Exercise>
A word-for-word copy of the entries is the goal; leave out the pictures.

Records provided>

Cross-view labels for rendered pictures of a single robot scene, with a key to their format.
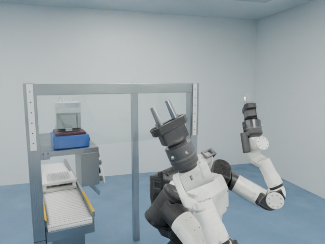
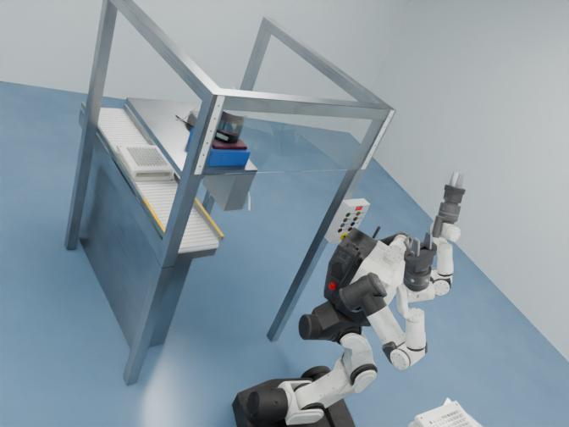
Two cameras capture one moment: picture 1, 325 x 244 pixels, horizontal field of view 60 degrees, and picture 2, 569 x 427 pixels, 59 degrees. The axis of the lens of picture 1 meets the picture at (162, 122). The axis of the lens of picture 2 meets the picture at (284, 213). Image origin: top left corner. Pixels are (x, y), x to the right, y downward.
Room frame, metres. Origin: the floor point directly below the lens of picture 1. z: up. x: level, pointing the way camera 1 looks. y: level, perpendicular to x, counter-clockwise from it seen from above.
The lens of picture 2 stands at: (-0.31, 0.94, 2.36)
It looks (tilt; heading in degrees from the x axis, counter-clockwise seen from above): 31 degrees down; 338
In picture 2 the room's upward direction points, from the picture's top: 24 degrees clockwise
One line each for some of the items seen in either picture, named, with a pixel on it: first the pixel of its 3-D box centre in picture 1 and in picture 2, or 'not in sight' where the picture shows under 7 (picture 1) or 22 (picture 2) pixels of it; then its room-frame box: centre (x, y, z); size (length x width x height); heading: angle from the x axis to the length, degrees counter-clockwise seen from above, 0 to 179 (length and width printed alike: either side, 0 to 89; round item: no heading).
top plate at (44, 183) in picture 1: (57, 178); (146, 158); (2.15, 0.83, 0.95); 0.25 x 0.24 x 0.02; 116
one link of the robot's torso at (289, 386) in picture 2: not in sight; (300, 402); (1.19, -0.16, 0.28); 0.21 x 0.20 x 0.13; 98
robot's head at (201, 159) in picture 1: (200, 163); (396, 249); (1.17, -0.16, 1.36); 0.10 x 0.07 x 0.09; 143
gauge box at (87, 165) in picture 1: (86, 164); (228, 179); (1.70, 0.47, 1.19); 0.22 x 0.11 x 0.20; 26
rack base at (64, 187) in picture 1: (58, 184); (144, 166); (2.15, 0.83, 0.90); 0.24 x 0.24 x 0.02; 26
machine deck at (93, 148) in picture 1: (58, 143); (189, 135); (1.82, 0.68, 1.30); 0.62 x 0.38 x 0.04; 26

Result of the task>
Cross-view labels for rendered pictures of a single robot scene, with a key to their format.
Two cameras capture one moment: picture 1, 325 x 244 pixels, horizontal field of view 60 degrees, and picture 2, 569 x 427 pixels, 59 degrees. The axis of the lens of picture 1 meets the picture at (162, 122). The axis of the lens of picture 2 meets the picture at (284, 213). Image origin: top left corner. Pixels are (x, y), x to the right, y downward.
Room frame, metres. Origin: the floor point directly below the lens of picture 1. z: up. x: level, pointing the way camera 1 looks. y: level, perpendicular to x, counter-clockwise from it seen from above.
The lens of picture 2 stands at: (-0.31, 0.94, 2.36)
It looks (tilt; heading in degrees from the x axis, counter-clockwise seen from above): 31 degrees down; 338
In picture 2 the room's upward direction points, from the picture's top: 24 degrees clockwise
One line each for some of the items seen in either picture, named, with a pixel on it: first the pixel of its 3-D box centre in picture 1 and in picture 2, or 'not in sight' where the picture shows under 7 (picture 1) or 22 (picture 2) pixels of it; then its room-frame box: centre (x, y, z); size (length x width x height); heading: angle from the x axis to the length, degrees counter-clockwise seen from above, 0 to 179 (length and width printed alike: either side, 0 to 89; round item: no heading).
top plate at (44, 183) in picture 1: (57, 178); (146, 158); (2.15, 0.83, 0.95); 0.25 x 0.24 x 0.02; 116
one link of the robot's torso at (289, 386) in picture 2: not in sight; (300, 402); (1.19, -0.16, 0.28); 0.21 x 0.20 x 0.13; 98
robot's head at (201, 159) in picture 1: (200, 163); (396, 249); (1.17, -0.16, 1.36); 0.10 x 0.07 x 0.09; 143
gauge box at (87, 165) in picture 1: (86, 164); (228, 179); (1.70, 0.47, 1.19); 0.22 x 0.11 x 0.20; 26
rack base at (64, 187) in picture 1: (58, 184); (144, 166); (2.15, 0.83, 0.90); 0.24 x 0.24 x 0.02; 26
machine deck at (93, 148) in picture 1: (58, 143); (189, 135); (1.82, 0.68, 1.30); 0.62 x 0.38 x 0.04; 26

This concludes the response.